→ **Exercise**:
The expected answer is the set of lines in the data below between the line holding "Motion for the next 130" and the line holding "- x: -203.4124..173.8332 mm", inclusive, written out exactly.

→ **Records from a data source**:

---+---

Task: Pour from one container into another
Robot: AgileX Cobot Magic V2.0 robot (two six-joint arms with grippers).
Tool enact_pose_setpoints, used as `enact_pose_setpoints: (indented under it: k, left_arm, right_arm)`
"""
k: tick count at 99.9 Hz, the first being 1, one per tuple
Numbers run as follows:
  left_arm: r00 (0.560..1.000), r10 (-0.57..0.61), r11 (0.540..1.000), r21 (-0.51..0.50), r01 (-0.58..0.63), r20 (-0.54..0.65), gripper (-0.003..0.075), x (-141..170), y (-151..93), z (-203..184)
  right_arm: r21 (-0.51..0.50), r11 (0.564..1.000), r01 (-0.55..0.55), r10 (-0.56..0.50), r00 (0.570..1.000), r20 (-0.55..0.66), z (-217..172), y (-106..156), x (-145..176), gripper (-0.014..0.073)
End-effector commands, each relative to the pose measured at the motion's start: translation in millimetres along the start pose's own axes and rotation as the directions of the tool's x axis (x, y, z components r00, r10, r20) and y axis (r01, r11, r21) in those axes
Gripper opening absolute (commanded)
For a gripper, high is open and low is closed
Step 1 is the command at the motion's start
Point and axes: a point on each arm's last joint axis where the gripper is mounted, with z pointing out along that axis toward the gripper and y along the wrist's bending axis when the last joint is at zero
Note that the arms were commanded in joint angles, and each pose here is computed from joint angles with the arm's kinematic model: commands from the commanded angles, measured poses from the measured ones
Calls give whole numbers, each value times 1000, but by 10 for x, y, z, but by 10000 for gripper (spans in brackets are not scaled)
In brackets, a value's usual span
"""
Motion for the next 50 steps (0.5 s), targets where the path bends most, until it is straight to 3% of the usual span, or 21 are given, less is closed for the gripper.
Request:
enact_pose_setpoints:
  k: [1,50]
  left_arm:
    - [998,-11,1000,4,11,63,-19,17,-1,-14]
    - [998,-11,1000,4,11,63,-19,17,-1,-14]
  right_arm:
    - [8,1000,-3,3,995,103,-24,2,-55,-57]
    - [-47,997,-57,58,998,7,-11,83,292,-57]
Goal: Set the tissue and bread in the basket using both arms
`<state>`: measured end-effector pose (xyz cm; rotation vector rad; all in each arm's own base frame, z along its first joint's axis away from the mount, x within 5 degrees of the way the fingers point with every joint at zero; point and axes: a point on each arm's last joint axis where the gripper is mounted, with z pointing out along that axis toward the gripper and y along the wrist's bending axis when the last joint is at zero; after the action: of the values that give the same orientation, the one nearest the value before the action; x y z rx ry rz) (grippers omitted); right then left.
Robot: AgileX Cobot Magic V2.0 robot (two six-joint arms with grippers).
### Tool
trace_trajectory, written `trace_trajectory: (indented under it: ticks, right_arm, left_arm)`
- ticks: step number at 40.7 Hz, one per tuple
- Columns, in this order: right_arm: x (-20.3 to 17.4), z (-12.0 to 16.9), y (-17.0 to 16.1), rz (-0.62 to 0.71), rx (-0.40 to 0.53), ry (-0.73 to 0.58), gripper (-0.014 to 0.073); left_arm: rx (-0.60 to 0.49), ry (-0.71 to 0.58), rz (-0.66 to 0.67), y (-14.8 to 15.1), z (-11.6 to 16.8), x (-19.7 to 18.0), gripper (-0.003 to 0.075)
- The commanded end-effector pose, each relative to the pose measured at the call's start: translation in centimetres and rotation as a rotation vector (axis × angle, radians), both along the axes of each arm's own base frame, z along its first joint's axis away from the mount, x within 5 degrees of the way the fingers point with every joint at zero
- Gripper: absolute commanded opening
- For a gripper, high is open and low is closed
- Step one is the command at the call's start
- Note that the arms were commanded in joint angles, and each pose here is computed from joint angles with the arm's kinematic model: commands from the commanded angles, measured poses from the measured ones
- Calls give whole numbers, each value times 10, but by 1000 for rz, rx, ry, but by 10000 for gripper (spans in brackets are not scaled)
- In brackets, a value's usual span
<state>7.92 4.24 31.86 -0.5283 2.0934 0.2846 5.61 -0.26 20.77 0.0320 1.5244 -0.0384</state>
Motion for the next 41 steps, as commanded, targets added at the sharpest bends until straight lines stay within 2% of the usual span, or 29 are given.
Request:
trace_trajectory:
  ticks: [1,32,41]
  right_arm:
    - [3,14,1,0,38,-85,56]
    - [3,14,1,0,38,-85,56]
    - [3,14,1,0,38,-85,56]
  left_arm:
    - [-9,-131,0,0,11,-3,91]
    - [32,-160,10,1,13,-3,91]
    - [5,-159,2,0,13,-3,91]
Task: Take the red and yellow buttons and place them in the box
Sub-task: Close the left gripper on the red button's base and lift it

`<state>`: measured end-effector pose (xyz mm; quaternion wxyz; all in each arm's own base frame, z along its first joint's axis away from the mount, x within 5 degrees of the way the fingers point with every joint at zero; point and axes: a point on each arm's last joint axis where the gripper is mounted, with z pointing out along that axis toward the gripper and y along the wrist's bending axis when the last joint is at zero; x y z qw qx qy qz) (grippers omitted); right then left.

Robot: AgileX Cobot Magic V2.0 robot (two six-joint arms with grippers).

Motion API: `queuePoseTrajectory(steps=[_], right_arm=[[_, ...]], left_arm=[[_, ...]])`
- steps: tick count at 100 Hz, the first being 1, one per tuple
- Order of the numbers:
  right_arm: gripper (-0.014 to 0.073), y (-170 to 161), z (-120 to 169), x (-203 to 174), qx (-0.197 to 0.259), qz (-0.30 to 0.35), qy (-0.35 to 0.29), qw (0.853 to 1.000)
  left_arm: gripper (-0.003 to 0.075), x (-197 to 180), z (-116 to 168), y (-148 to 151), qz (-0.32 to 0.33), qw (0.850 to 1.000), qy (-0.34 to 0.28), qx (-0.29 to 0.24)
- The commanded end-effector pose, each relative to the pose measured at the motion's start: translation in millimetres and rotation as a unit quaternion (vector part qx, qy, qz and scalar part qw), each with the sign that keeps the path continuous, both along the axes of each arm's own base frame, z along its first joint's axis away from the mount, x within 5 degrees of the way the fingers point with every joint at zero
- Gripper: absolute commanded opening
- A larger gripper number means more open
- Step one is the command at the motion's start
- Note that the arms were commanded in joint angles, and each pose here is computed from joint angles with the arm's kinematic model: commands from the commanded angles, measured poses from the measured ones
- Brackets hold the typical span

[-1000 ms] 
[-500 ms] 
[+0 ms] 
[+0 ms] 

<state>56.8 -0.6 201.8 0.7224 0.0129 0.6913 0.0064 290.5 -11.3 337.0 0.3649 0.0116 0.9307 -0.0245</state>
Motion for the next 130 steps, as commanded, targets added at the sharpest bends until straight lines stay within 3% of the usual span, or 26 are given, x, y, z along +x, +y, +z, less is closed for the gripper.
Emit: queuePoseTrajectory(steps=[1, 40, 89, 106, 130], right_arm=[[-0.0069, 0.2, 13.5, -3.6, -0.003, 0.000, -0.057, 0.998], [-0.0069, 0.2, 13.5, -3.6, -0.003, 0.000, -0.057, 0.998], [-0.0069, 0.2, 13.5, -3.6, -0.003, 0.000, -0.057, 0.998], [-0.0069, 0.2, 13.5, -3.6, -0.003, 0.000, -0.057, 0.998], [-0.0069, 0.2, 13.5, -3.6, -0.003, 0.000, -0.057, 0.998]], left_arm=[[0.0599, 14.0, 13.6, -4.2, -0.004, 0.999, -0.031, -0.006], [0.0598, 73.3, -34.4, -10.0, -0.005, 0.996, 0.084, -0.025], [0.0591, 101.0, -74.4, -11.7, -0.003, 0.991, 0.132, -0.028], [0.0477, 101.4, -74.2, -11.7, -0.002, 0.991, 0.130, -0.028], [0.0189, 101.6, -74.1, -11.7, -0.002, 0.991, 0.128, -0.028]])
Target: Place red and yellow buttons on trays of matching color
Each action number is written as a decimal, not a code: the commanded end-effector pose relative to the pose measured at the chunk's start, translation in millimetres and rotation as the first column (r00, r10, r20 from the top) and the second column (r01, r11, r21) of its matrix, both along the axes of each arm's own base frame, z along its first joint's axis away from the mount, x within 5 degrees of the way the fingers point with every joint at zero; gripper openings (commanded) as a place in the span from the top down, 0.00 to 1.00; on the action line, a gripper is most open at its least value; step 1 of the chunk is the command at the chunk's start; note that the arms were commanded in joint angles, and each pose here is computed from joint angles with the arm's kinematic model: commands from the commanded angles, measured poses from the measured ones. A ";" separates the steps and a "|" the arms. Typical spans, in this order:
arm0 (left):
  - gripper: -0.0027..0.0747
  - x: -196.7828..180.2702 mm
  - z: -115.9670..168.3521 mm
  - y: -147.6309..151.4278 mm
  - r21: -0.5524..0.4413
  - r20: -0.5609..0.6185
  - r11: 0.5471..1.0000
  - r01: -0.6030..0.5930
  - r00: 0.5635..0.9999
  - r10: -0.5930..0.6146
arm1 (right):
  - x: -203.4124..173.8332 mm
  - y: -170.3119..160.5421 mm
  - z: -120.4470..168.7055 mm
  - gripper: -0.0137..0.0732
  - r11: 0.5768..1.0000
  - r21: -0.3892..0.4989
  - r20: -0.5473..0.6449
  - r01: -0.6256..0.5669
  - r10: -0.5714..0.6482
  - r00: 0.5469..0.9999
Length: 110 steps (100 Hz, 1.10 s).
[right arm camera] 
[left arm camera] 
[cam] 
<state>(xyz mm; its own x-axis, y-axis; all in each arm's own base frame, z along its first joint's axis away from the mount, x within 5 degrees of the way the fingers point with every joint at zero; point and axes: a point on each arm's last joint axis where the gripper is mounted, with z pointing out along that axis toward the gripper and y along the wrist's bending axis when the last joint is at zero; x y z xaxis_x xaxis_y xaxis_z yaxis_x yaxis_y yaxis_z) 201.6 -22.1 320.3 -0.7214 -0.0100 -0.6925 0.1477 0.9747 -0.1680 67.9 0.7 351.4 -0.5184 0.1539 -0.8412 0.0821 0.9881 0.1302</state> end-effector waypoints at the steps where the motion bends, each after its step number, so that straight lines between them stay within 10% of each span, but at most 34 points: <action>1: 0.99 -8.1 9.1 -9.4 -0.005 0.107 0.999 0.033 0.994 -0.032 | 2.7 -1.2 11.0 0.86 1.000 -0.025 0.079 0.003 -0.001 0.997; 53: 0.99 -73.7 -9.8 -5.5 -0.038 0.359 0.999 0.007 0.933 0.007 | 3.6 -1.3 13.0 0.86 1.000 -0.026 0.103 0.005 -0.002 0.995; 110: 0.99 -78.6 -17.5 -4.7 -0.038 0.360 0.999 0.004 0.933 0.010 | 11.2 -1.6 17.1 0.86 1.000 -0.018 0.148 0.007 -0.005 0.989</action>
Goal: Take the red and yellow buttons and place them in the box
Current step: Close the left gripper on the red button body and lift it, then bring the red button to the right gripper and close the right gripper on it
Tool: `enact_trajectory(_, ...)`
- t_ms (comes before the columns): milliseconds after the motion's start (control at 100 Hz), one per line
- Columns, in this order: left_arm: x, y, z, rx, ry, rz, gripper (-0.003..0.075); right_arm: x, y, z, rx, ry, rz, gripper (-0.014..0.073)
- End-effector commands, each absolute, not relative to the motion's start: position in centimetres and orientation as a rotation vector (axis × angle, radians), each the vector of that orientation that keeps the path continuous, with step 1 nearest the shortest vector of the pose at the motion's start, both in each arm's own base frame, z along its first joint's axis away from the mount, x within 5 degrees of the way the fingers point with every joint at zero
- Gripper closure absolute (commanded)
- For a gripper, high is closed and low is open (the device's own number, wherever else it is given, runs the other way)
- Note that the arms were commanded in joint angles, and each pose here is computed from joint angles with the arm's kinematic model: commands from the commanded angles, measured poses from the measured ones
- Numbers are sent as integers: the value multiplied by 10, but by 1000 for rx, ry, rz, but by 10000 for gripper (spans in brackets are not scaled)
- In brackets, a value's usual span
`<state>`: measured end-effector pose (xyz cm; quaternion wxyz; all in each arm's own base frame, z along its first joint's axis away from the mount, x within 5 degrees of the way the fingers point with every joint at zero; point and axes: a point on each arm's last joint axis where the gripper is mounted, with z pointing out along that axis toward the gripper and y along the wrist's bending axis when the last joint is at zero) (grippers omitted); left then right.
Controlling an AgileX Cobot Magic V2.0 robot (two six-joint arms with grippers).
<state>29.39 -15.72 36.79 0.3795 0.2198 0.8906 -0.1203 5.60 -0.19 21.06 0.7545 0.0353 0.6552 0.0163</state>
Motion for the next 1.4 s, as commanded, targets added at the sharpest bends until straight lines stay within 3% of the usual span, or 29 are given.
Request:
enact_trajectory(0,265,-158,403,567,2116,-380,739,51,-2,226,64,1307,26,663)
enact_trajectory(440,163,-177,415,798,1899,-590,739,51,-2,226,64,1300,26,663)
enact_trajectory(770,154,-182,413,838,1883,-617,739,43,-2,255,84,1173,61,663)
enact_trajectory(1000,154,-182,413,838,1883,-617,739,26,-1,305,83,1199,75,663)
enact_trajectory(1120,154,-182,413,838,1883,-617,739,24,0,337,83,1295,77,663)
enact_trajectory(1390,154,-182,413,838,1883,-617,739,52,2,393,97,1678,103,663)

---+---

→ **Exercise solution**:
Motion for the next 130 steps, as commanded, targets added at the sharpest bends until straight lines stay within 3% of the usual span, or 26 are given, x, y, z along +x, +y, +z, less is closed for the gripper.
Emit: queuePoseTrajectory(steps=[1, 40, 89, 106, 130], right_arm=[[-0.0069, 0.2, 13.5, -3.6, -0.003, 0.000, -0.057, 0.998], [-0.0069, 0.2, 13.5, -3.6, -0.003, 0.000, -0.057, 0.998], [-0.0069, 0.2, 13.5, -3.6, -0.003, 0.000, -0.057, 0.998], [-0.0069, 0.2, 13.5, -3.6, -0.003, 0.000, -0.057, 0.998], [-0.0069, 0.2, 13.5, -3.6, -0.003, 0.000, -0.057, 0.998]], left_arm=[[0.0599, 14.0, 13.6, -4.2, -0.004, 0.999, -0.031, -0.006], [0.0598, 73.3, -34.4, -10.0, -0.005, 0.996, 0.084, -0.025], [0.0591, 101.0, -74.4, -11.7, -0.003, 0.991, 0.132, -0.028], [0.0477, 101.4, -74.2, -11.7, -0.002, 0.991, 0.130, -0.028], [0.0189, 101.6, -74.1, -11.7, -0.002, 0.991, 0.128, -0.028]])
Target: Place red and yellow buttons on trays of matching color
Each action number is written as a decimal, not a code: the commanded end-effector pose relative to the pose measured at the chunk's start, translation in millimetres and rotation as the first column (r00, r10, r20 from the top) and the second column (r01, r11, r21) of its matrix, both along the axes of each arm's own base frame, z along its first joint's axis away from the mount, x within 5 degrees of the way the fingers point with every joint at zero; gripper openings (commanded) as a place in the span from the top down, 0.00 to 1.00; on the action line, a gripper is most open at its least value; step 1 of the chunk is the command at the chunk's start; note that the arms were commanded in joint angles, and each pose here is computed from joint angles with the arm's kinematic model: commands from the commanded angles, measured poses from the measured ones. A ";" separates the steps and a "|" the arms. Typical spans, in this order:
arm0 (left):
  - gripper: -0.0027..0.0747
  - x: -196.7828..180.2702 mm
  - z: -115.9670..168.3521 mm
  - y: -147.6309..151.4278 mm
  - r21: -0.5524..0.4413
  - r20: -0.5609..0.6185
  - r11: 0.5471..1.0000
  - r01: -0.6030..0.5930
  - r00: 0.5635..0.9999
  - r10: -0.5930..0.6146
arm1 (right):
  - x: -203.4124..173.8332 mm

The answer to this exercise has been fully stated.